Having determined when the seizure of Jones occurred, the next inquiry is, did the police
officers have a reasonably articulable suspicion, at the time of that seizure, that Jones may be
involved in criminal activity and was armed and dangerous?
A police officer may elevate a consensual encounter with a citizen into an investigatory
detention only if the officer has a “reasonable suspicion supported by articulate facts that
criminal activity ‘may be afoot,’ even if the officer lacks probable cause.” United States v.
Sokolow, 490 U.S. 1, 7 (1989). Reasonable suspicion is a “particularized and objective basis”
for suspecting the person stopped of criminal activity. Ornelas v. United States, 517 U.S. 690,
696 (1996). That being said, as we noted in Harmon v. Commonwealth, 15 Va. App. 440, 445,
425 S.E.2d 77, 79 (1992):
“[t]here is no ‘litmus test’ for reasonable suspicion. Each instance
of police conduct must be judged for reasonableness in light of the
particular circumstances.” Castaneda v. Commonwealth, 7
Va.
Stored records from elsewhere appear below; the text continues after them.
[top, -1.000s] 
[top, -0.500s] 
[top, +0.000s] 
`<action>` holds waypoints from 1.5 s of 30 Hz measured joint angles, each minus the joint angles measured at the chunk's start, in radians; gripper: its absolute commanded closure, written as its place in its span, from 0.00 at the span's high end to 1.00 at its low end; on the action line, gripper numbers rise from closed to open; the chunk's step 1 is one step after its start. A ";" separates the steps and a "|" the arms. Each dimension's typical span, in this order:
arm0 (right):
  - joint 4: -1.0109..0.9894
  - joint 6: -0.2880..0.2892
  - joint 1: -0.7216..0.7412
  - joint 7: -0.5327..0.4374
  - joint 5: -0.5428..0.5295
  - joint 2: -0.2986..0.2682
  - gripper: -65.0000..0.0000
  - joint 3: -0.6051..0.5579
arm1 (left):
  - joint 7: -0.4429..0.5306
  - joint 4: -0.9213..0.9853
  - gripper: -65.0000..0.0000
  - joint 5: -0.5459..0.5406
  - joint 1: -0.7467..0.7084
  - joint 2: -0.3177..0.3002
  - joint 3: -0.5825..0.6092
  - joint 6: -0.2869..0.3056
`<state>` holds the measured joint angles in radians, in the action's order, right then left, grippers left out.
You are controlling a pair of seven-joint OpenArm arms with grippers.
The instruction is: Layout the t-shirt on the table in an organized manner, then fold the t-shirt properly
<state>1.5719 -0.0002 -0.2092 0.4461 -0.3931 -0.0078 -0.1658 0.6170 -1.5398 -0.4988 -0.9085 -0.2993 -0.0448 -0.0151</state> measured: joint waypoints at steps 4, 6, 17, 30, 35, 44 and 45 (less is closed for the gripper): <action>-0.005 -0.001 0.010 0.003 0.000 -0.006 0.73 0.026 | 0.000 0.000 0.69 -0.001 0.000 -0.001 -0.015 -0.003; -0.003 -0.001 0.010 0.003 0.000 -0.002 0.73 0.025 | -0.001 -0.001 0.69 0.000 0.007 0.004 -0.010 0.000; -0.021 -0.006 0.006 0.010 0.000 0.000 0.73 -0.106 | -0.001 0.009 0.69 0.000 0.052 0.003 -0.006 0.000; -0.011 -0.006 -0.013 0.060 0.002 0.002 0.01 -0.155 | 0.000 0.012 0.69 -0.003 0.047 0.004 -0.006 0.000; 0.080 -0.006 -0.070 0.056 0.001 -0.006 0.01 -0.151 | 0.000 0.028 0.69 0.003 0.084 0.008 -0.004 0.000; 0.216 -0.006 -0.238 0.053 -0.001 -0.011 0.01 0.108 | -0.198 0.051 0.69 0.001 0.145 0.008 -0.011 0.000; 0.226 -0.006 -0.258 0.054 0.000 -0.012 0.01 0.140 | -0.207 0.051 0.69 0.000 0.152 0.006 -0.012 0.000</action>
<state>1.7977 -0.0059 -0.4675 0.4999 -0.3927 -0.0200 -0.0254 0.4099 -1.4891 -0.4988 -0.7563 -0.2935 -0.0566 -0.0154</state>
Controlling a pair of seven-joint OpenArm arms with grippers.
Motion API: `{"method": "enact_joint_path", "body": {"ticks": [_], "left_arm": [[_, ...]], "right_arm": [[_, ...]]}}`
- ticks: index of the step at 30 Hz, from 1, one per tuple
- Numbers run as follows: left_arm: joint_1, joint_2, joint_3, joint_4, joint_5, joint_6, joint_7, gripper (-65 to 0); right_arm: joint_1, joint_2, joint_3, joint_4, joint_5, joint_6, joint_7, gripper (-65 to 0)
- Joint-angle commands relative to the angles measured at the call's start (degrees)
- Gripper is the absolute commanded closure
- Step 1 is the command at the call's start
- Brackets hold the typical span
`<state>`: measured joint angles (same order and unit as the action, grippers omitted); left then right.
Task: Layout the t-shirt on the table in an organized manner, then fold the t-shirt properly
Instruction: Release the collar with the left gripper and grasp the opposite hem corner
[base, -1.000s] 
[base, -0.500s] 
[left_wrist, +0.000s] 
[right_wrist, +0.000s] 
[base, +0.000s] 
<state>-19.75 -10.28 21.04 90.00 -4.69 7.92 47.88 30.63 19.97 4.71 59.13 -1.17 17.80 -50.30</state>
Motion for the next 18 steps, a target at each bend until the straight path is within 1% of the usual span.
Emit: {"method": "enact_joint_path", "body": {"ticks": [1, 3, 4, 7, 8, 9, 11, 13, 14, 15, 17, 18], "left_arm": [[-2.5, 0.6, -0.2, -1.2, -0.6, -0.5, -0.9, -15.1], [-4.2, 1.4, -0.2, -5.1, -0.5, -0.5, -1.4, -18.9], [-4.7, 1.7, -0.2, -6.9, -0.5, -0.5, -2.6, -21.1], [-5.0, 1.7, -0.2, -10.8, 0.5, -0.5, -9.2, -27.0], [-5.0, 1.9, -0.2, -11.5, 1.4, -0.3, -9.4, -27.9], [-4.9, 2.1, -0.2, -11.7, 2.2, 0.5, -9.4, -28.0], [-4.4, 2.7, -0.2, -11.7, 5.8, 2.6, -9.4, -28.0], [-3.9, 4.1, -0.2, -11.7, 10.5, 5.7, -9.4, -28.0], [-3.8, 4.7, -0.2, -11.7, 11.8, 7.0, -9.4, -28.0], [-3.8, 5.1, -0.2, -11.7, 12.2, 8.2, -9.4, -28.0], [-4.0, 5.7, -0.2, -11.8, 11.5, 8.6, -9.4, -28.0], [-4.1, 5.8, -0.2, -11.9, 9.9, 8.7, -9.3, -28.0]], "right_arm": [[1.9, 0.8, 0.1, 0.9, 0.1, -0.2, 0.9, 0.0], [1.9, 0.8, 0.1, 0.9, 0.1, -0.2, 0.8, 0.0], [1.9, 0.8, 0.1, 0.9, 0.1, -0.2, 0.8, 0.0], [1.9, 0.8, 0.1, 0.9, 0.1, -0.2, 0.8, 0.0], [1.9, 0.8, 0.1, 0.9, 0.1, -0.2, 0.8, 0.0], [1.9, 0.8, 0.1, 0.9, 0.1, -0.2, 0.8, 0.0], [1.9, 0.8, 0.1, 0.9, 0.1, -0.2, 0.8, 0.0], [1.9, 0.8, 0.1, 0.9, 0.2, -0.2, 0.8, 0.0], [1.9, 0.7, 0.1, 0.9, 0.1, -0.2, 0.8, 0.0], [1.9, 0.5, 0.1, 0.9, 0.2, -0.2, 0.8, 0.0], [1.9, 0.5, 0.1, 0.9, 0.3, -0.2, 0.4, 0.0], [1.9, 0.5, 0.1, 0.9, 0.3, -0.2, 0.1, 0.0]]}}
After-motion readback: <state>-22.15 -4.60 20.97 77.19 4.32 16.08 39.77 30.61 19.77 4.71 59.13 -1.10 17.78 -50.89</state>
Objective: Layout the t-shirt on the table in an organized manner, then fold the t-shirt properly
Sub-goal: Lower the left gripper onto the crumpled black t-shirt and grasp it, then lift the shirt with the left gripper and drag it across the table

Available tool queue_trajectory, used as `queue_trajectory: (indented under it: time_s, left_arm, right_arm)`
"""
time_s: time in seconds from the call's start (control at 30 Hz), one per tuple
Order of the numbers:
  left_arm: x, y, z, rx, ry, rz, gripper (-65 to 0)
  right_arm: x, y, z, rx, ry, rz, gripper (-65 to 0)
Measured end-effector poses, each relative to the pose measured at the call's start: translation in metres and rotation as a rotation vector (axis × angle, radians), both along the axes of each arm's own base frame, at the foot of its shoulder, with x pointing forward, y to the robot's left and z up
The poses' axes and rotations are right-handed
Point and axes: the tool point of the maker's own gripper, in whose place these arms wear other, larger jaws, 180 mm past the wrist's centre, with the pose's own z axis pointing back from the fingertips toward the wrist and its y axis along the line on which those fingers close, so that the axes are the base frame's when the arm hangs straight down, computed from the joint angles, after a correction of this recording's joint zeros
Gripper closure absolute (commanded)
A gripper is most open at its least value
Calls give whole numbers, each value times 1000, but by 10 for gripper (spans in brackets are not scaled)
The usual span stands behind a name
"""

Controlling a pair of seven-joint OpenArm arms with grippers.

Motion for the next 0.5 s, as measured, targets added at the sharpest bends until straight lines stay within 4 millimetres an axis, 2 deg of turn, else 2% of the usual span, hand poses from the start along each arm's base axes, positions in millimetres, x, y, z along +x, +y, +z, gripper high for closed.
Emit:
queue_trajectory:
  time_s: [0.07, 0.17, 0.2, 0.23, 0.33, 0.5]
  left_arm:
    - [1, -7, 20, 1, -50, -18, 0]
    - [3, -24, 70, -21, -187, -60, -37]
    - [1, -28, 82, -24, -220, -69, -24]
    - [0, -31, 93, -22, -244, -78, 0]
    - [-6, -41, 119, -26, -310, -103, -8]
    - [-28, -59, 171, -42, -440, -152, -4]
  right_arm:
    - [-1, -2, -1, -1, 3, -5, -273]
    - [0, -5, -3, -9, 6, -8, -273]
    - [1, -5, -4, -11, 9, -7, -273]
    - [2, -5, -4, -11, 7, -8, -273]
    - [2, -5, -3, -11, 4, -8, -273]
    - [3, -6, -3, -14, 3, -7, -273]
App. 574, 580, 376 S.E.2d 82, 85 (1989) (citing Terry v. Ohio,
392 U.S. 1, 21 (1968)). “In order to determine what cause is
sufficient to authorize police to stop a person, cognizance must be
taken of the ‘totality of the circumstances—the whole picture.’”
Leeth [v. Commonwealth], 223 Va. [335,] 340, 288 S.E.2d [475,]
478 [(1982)] (citing United States v. Cortez, 449 U.S. 411, 417
(1981)).
In determining “whether a police officer had a reasonable suspicion to justify the seizure,
we must consider the ‘totality of the circumstances and view those facts objectively through the
eyes of a reasonable police officer with the knowledge, training and experience of the
investigating officer.’” Blevins, 40 Va. App. at 421-22, 579 S.E.2d at 663 (quoting Murphy v.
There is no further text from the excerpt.